公言しなければギャラリーからピアスの追納の話が出るかも、自分の経歴として活動するのは悪くないはず、アクセサリー作家だと思われたらどうしよう、ピアスの着画でキャラ売りだと思われてたら嫌だ…
打ち合わせと飲み会の連続、またしても多忙に逃げて自分の中のモヤモヤを押し殺した。
きっと楽しくなる、だから大丈夫。
それだけ考えて動けるのは数時間程度。
ふとSNSを見れば企業コラボに対するマイナスなDMが届いている。
内容は伏せる。
今日、ギャラリーに追加納品に行った時に先輩作家に企業コラボに対するマイナスな意見について相談した。
「よくあるから大丈夫」
よく、あるんだ。私だけじゃないんだ。
頼れる人が存在する事、モヤモヤが続いて不眠が酷くなっていた事、ただただ得られた安心感で涙が出た。

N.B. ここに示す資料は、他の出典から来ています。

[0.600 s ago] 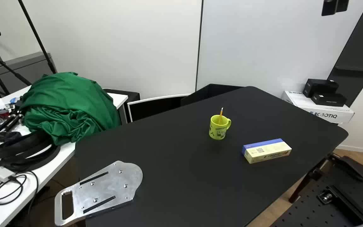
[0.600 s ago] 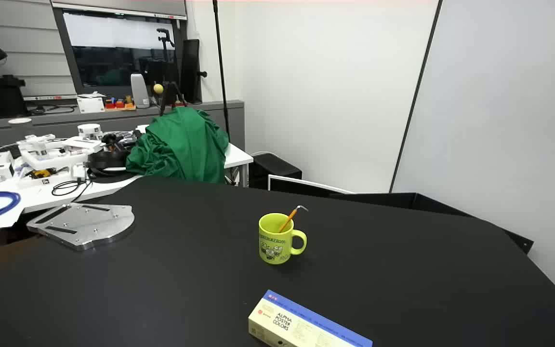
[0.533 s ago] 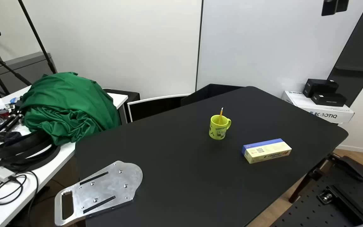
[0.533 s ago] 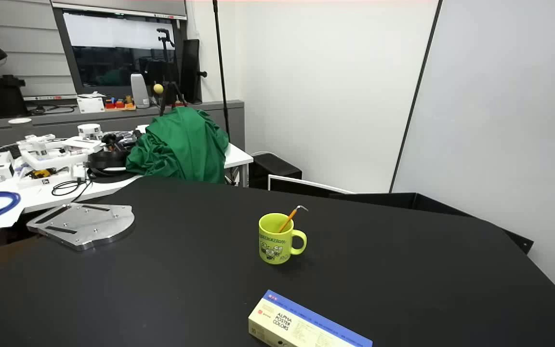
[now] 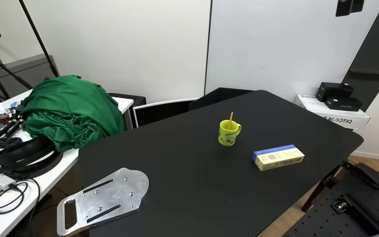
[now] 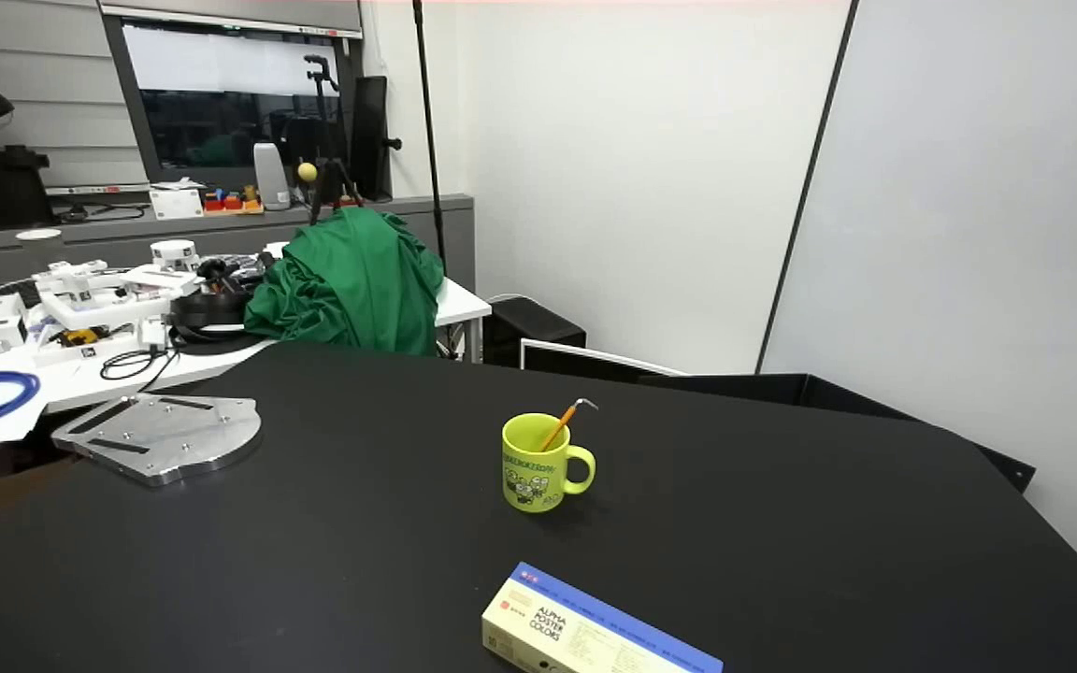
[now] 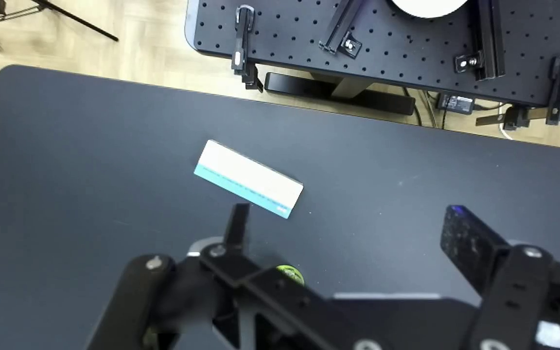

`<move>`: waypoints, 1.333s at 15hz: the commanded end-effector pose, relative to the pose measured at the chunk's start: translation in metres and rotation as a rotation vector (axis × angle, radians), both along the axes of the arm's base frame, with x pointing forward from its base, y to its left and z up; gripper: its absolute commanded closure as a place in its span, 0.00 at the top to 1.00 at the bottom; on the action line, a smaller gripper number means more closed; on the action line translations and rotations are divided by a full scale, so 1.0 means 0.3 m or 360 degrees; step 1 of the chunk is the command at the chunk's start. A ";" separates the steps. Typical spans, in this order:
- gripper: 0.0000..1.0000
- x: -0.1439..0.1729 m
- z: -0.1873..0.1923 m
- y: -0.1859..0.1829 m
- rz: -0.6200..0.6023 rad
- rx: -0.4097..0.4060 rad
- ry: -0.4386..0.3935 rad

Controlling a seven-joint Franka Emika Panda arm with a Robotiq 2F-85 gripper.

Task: Put the Allen key on the table

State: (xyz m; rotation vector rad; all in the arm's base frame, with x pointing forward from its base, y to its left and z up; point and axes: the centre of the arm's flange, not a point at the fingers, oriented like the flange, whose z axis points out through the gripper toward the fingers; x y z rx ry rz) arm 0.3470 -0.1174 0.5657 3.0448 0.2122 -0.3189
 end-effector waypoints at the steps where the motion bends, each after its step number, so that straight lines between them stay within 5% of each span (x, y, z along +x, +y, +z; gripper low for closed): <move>1: 1.00 0.055 -0.001 -0.022 0.0009 0.0015 0.0011; 12: 1.00 0.637 -0.143 -0.326 -0.0132 0.0071 0.0118; 20: 1.00 0.976 -0.479 -0.567 -0.0743 0.0038 0.0207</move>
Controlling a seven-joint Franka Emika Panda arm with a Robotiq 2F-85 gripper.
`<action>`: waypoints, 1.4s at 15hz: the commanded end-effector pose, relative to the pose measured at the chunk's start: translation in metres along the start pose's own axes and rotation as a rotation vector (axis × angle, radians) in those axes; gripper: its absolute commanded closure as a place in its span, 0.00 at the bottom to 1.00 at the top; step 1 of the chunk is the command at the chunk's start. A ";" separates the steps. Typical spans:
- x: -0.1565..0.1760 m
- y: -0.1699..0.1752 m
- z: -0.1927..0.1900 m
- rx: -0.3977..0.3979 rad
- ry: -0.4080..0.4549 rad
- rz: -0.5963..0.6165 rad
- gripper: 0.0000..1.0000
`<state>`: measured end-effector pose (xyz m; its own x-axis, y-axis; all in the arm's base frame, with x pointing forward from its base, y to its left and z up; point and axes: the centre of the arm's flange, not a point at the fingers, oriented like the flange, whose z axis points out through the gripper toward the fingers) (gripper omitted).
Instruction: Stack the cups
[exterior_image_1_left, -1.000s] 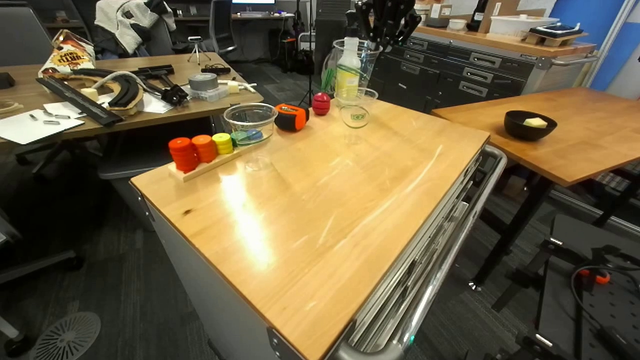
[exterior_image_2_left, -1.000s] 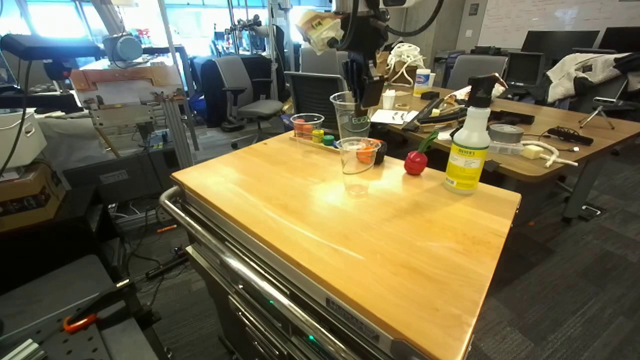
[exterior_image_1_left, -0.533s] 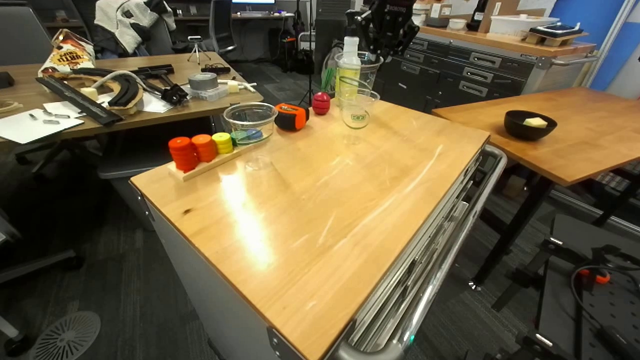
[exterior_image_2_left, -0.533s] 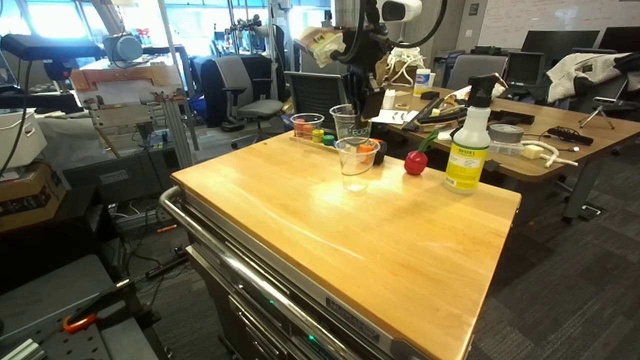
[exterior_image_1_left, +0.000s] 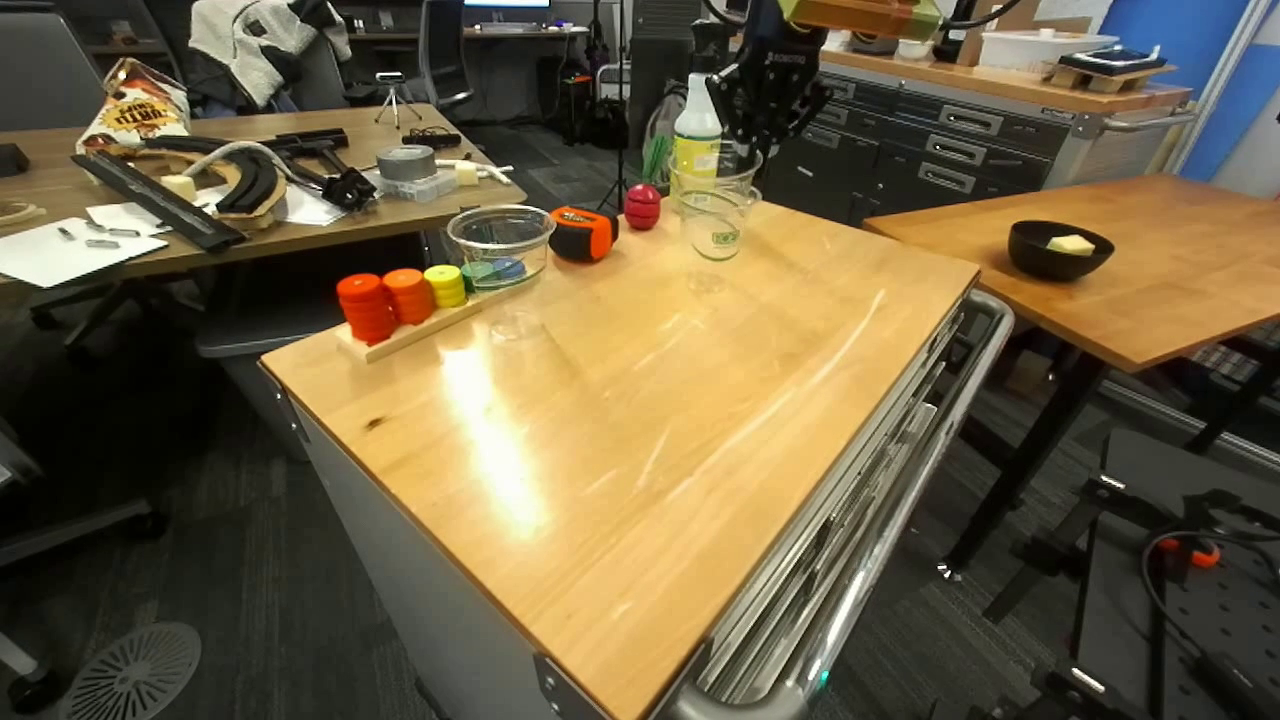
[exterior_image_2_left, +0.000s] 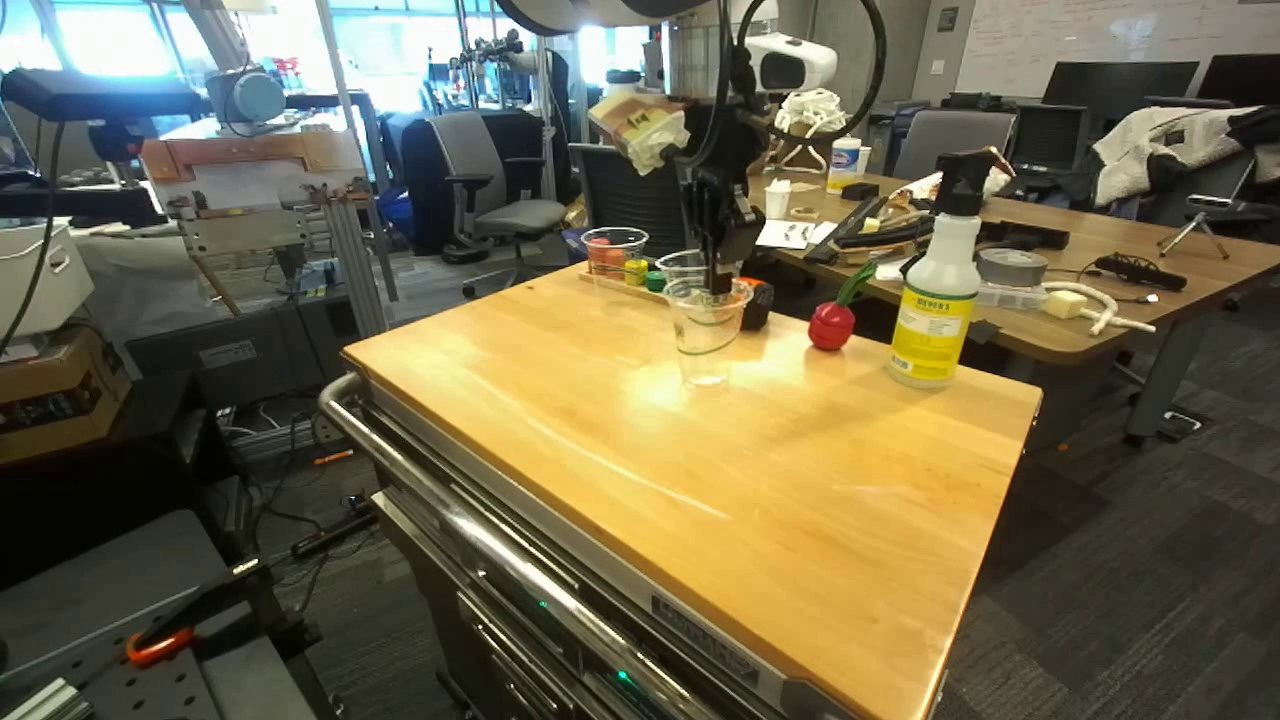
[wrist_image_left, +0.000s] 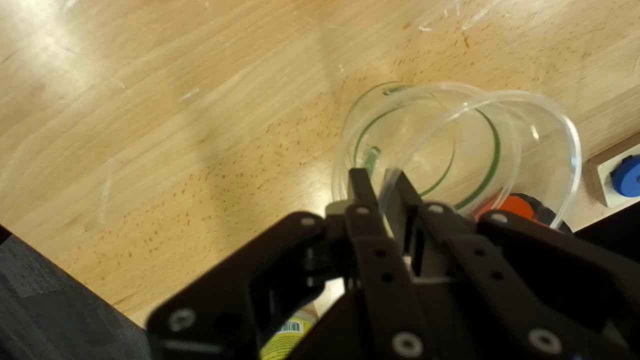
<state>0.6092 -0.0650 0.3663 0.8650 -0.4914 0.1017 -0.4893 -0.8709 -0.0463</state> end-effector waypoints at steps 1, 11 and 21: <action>0.000 0.004 -0.007 0.018 0.038 0.017 0.54; -0.002 0.005 -0.026 0.010 0.082 0.006 0.00; -0.021 0.009 0.013 -0.028 -0.015 -0.058 0.00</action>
<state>0.5941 -0.0648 0.3544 0.8790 -0.4665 0.0990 -0.4663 -0.8842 -0.0270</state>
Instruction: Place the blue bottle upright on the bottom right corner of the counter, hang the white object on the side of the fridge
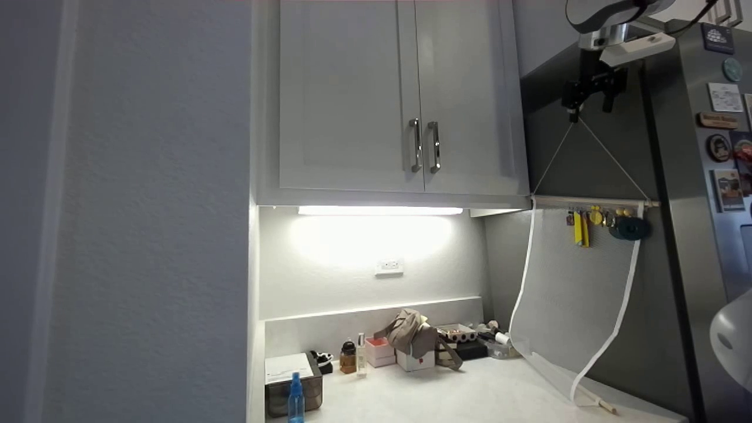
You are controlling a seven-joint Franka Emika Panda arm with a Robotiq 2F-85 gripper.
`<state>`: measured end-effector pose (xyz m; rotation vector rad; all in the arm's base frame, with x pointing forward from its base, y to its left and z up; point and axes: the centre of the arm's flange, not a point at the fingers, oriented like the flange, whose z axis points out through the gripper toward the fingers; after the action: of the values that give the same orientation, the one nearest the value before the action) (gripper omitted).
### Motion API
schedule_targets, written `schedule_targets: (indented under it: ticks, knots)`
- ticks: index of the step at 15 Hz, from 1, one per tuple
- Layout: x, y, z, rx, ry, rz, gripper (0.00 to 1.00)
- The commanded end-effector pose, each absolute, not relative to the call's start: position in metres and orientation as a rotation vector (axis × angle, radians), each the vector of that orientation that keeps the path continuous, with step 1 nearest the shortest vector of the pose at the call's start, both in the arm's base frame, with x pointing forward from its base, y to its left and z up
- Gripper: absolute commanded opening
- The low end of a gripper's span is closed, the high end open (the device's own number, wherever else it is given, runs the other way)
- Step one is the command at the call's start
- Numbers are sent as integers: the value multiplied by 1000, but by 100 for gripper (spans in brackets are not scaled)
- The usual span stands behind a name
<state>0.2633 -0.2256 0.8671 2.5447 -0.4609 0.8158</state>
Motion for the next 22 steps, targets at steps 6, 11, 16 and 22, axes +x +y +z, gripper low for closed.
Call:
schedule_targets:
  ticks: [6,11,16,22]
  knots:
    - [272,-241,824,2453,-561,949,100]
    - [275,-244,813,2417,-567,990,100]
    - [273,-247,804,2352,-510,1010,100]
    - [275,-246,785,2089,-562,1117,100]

どれだけ私が葛藤し打ち合わせの最中に泣きそうになりながら自分の画家として生きたいという思いを語ったか、それでも落とし所を模索しコラボを了承するに至ったのか。
そんなもの打ち合わせの相手しか知らない。
SNSで長々と語る気も無い。
物作りが好きだ。
シンプルにそれに尽きる。
自分の拘りが反映されれば尚良し。
他にライター、モデルとしても活動するようになった。
顔出しにも慣れた。
色んな自分になるのは楽しい。
しばらくしたらもっと忙しくなる。
ストレスも溜まるかもしれない。
でも本当の泣き言は言わない。
愚痴はちょっと言うかも。
昔から丁度いいタイミングでの運はやたら強い。
それに甘えて生きてるんじゃないかと悩む事もあったけど。
画家からアーティストになった。
まぁどっちもカッコイイ響きだと思う。
良いものを作る。
良い仕事をする。
「良い」を沢山の人に届けたい。